What you will do:
Of the lines listed below, return exactly those that run from the line containing "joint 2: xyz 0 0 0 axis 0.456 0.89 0" through the line containing "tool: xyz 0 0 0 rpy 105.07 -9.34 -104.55", both included.

Data shown:
----------

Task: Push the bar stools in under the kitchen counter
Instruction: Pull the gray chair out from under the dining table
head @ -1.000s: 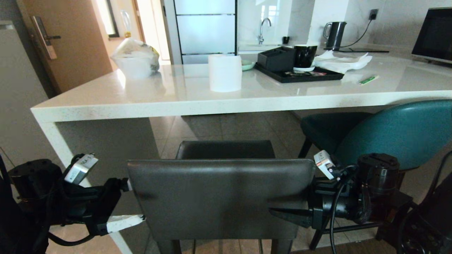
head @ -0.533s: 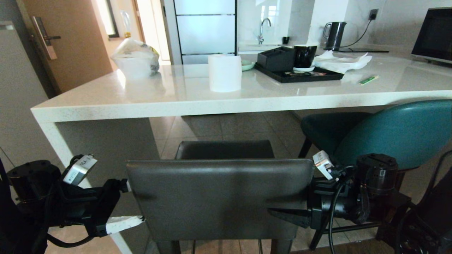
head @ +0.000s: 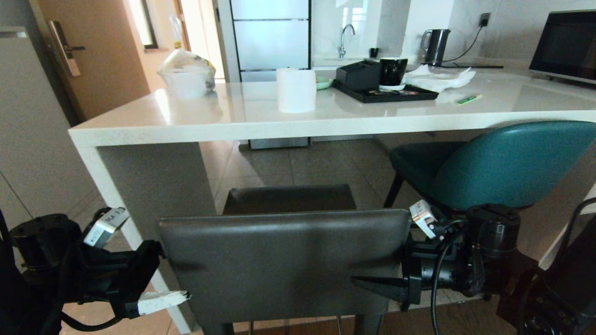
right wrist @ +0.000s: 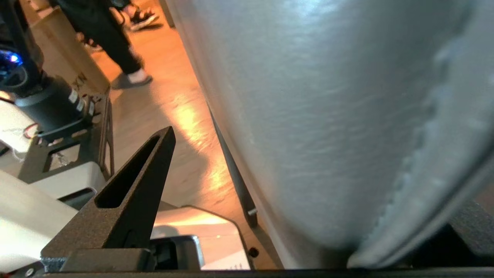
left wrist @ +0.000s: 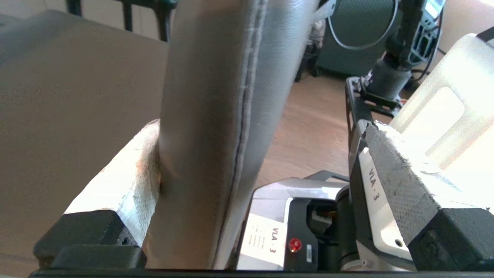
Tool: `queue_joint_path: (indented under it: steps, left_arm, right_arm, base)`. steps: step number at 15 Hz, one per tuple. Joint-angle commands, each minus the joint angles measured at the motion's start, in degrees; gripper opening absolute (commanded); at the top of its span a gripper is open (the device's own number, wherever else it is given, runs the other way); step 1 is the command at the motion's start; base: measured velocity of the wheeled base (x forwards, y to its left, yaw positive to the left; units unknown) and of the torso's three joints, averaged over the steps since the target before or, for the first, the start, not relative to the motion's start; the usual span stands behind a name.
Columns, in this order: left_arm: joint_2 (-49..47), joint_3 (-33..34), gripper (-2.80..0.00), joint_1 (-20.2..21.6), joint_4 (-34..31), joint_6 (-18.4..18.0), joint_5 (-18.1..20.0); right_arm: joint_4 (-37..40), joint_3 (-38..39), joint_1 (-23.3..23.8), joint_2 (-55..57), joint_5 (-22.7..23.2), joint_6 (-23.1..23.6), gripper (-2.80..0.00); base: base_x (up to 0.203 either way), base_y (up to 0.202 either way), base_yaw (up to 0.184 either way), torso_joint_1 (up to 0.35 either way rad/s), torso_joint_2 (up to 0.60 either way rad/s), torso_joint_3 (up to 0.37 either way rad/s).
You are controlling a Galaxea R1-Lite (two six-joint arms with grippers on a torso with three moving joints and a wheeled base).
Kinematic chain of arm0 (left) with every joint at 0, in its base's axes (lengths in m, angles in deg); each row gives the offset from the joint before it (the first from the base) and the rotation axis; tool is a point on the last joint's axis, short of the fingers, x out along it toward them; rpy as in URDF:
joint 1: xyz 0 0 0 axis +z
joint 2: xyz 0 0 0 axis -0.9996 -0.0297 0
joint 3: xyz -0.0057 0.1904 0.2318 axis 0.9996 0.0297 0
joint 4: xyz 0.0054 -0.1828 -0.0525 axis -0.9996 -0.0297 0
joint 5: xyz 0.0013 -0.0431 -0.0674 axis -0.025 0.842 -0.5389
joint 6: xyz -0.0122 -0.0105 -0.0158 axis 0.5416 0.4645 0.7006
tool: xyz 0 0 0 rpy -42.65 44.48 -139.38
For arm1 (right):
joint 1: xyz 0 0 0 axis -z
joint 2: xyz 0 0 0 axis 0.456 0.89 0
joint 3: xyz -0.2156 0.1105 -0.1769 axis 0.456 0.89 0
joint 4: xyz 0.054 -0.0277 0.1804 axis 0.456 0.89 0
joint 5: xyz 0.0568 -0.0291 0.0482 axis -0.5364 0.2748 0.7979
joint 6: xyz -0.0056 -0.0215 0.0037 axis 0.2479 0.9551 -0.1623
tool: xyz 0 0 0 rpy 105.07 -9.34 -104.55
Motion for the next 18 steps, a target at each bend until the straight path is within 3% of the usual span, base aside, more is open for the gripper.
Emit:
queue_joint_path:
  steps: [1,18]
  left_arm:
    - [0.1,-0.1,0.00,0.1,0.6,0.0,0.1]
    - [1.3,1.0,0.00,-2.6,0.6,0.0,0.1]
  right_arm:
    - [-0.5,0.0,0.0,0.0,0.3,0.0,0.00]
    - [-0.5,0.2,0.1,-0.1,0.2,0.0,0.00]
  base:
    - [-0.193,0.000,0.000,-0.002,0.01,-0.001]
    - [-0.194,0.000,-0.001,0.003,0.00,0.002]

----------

Problem solution:
joint 2: xyz 0 0 0 axis 0.456 0.89 0
joint 3: xyz -0.2156 0.1105 -0.1769 axis 0.456 0.89 0
joint 4: xyz 0.054 -0.0277 0.1804 axis 0.456 0.89 0
joint 5: xyz 0.0568 -0.0291 0.0482 axis -0.5364 0.2748 0.7979
joint 6: xyz -0.0056 -0.0215 0.0037 axis 0.2479 0.9551 -0.1623
tool: xyz 0 0 0 rpy 105.07 -9.34 -104.55

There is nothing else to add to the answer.